Exercise ->
While reading through the material below, copy each line that holds the word "segment".
______________________________
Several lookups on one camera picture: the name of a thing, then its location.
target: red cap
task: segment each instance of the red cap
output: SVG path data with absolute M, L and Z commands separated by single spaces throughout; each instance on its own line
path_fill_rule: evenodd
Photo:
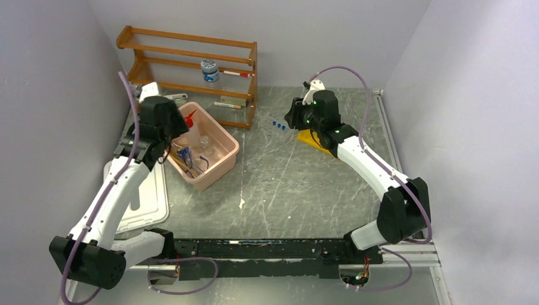
M 189 127 L 189 128 L 193 127 L 193 120 L 191 119 L 191 116 L 193 116 L 193 113 L 195 111 L 196 111 L 196 109 L 193 110 L 191 113 L 189 113 L 189 115 L 186 116 L 185 119 L 184 119 L 186 124 L 187 124 L 187 127 Z

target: white tray
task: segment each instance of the white tray
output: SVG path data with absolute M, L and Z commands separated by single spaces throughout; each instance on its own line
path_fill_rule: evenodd
M 109 174 L 111 162 L 105 165 L 104 178 Z M 165 185 L 165 169 L 156 163 L 146 180 L 139 187 L 140 207 L 133 211 L 131 204 L 121 221 L 117 233 L 129 232 L 135 229 L 148 227 L 153 224 L 165 222 L 170 211 L 168 210 L 167 186 Z

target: wooden shelf
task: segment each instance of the wooden shelf
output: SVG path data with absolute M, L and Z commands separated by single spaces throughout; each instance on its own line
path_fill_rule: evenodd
______________________________
Written solution ->
task: segment each instance of the red cap
task: segment each instance of the white tray
task: segment each instance of the wooden shelf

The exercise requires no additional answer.